Und dann wuchs Steiner über sich hinaus. 248 kg bedeuteten zunächst den sicheren dritten Platz, dann gelangen im auch 258 kg – so viel, wie noch nie zuvor in seinem Leben – Gold! Die Freude platze aus ihm heraus. Freudetrunken sprang er durch die Arena, schlug mehrmals auf den Boden, als könne er es selbst nicht glauben. Er riss die Träger seines Trikots nach unten, zeigte auf den Bundesadler. Sein Sieg: für Deutschland – und noch viel wichtiger: für seine Susann. Nach Ronny Weller 1992 stand endlich wieder ein deutscher Gewichtheber auf dem Podium ganz oben.

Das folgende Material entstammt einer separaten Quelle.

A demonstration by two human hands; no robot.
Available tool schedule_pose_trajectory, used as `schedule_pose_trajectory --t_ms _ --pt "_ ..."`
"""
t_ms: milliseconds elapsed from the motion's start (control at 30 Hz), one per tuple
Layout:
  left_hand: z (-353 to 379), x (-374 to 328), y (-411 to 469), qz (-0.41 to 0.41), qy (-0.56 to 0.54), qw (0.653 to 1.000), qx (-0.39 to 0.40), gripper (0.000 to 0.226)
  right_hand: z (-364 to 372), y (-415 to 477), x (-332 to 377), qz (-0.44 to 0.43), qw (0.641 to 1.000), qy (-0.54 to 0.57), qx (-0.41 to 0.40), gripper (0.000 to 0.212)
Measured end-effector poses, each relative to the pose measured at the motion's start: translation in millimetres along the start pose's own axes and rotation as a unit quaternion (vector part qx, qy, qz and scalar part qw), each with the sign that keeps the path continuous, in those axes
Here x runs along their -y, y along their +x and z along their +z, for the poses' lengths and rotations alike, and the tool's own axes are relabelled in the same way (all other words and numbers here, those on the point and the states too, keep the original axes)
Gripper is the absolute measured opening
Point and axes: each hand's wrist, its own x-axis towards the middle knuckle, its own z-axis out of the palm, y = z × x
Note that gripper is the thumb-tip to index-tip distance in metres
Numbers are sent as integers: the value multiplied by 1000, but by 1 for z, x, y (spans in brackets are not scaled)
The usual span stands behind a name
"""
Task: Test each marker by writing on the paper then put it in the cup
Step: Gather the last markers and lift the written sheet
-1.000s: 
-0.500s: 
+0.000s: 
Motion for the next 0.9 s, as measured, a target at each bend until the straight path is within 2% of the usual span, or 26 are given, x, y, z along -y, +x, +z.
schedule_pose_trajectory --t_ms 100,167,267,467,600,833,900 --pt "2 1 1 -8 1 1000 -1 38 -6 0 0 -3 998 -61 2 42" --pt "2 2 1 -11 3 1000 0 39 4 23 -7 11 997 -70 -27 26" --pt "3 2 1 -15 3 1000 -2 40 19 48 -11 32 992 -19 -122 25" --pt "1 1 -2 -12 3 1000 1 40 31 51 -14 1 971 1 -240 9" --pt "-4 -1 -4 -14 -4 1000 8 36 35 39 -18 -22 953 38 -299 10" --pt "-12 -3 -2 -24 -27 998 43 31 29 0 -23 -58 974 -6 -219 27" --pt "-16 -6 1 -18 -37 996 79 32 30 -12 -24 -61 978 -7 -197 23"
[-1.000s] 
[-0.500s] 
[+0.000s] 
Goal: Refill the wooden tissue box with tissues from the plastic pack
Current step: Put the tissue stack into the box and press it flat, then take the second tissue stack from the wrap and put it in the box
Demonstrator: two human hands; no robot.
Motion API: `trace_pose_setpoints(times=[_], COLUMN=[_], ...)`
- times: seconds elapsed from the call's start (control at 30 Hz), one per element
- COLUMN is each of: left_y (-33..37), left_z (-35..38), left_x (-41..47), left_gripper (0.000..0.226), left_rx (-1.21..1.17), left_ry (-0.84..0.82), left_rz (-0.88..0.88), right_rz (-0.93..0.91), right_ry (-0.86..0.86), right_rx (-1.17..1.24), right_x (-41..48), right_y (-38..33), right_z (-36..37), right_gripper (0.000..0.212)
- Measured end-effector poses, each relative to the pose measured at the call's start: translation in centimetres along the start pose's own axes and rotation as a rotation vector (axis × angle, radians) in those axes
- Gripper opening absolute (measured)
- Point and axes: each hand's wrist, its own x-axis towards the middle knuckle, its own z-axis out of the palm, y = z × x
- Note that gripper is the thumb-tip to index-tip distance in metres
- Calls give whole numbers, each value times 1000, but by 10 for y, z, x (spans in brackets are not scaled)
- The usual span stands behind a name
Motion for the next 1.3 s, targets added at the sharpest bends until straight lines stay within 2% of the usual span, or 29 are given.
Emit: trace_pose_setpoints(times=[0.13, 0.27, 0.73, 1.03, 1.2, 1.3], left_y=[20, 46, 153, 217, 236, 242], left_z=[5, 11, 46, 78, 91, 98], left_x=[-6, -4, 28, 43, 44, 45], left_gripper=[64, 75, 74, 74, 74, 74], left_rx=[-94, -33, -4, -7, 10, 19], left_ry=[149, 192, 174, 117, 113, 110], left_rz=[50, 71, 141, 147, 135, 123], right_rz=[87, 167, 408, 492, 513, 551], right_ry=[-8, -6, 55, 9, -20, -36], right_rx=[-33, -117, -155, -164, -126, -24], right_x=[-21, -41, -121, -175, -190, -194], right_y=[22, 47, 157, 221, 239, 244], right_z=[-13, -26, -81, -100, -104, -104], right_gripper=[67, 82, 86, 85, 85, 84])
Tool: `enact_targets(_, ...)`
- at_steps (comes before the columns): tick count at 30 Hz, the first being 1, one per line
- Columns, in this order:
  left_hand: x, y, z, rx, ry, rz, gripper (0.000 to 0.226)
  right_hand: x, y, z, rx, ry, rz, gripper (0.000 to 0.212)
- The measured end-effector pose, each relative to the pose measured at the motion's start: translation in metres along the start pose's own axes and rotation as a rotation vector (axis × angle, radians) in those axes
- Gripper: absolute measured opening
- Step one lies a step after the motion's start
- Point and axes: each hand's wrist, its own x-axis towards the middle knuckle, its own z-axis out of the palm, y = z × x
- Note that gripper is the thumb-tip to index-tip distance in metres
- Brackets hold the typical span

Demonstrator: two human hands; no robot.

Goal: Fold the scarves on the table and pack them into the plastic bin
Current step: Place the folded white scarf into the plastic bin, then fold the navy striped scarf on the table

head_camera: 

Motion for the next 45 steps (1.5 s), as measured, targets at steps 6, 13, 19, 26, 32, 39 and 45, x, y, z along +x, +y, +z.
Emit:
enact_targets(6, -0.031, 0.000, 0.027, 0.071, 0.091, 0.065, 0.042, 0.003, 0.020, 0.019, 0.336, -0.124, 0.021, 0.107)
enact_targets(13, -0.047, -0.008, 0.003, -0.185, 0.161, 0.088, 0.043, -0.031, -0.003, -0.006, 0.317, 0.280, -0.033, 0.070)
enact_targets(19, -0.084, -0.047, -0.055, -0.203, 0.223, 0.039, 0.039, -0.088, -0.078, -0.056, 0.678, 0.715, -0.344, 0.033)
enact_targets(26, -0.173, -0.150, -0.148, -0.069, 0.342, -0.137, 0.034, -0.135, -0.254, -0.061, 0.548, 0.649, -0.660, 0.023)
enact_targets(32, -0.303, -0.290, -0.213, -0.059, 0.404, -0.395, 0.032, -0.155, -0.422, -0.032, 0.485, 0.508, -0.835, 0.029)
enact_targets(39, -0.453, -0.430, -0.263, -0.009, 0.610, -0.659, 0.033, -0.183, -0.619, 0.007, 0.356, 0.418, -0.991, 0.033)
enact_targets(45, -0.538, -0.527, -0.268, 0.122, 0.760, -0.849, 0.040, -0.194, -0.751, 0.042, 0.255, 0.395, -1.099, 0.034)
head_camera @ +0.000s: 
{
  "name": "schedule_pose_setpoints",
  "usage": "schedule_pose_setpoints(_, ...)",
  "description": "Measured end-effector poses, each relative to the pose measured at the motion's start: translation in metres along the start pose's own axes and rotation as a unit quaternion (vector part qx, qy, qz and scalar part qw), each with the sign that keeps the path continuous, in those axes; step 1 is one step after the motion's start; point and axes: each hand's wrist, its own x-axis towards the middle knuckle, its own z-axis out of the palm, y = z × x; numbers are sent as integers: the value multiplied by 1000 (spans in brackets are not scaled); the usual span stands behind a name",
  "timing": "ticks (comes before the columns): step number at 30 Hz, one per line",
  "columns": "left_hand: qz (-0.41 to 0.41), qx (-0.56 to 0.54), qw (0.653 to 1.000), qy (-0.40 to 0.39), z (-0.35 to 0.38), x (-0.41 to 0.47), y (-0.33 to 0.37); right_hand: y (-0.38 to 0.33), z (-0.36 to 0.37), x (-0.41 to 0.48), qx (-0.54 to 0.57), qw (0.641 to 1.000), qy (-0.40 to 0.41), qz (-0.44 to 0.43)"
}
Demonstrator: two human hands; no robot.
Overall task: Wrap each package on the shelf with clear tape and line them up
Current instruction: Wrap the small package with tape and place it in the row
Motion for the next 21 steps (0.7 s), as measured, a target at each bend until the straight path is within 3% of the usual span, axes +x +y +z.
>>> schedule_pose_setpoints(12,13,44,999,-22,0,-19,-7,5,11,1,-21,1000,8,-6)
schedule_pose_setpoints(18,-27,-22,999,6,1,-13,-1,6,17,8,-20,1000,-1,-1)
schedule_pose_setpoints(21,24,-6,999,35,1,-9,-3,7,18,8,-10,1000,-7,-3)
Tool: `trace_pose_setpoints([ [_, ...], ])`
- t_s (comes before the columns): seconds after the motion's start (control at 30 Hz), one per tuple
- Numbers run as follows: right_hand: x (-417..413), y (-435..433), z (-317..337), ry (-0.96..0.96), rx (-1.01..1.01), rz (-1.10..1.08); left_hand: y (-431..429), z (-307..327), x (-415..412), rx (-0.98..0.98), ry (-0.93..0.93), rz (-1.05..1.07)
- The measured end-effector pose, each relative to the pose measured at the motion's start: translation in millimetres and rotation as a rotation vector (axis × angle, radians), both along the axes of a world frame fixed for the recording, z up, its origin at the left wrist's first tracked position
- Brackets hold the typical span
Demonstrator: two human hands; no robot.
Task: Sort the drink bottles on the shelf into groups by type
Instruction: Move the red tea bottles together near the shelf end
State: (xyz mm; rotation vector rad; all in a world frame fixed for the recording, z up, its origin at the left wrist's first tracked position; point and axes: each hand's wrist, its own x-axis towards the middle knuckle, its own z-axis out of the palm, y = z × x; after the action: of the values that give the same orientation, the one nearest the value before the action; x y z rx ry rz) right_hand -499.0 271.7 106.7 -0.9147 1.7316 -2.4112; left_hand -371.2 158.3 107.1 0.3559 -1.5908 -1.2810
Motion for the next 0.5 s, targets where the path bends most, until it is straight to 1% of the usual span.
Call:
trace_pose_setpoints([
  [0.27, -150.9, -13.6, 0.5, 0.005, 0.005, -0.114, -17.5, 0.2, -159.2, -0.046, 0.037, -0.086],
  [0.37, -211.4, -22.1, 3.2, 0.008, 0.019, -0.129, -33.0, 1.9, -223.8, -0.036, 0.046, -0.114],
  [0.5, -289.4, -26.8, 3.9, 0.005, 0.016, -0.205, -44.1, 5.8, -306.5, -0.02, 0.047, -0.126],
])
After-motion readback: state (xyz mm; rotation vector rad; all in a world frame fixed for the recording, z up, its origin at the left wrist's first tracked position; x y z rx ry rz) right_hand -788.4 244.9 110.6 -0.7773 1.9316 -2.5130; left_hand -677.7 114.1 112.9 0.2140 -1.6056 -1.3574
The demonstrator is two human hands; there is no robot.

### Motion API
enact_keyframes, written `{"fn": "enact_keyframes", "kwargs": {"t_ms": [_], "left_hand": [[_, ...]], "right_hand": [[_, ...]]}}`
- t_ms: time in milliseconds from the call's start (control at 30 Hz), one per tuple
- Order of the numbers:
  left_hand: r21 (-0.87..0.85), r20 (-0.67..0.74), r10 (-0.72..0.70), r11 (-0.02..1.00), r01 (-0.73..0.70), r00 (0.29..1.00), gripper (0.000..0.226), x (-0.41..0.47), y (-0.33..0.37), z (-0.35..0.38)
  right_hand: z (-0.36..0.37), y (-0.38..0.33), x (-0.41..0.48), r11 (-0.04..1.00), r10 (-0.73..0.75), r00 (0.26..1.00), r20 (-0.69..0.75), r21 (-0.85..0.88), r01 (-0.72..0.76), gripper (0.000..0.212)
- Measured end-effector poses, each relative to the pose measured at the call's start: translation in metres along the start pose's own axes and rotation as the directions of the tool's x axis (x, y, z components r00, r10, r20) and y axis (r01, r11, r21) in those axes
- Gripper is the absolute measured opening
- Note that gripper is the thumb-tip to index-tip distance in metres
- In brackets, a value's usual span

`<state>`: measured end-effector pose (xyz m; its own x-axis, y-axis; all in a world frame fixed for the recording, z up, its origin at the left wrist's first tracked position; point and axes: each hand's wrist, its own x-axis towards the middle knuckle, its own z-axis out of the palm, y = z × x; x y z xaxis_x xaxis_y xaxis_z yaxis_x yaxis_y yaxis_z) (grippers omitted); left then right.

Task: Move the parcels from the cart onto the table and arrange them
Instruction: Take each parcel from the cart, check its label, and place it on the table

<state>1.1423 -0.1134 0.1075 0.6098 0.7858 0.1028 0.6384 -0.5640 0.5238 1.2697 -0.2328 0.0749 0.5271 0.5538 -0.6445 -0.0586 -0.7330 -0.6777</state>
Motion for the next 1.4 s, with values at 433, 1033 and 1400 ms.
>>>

Doch der Sport war längst zur Nebensache geworden.
Steiners Eltern lagen sich auf der Tribüne in den Armen, feierten den ersten deutschen Erfolg im olympischen Zweikampf im Superschwergewicht, den Erfolg ihres Sohnes, der nie aufgegeben hat. Einen Erfolg, der, so sagte es Matthias Steiner später, aus einer Leistung resultierte, die über seinem Vermögen gelegen habe. Bei der Siegerehrung hatte sich Steiner wieder gefangen. In der einen Hand die Goldmedaille, in der anderen ein Bild seiner verunglückten Frau. Es war der wohl emotionalste Moment der Olympischen Spiele 2008. Ein Moment, den sich sonst wohl nur Drehbuchautoren ausdenken. Ein Moment, bei dem man selbst vor dem Fernseher mitweinen konnte.
Matthias Steiner - ein echter Siegertyp.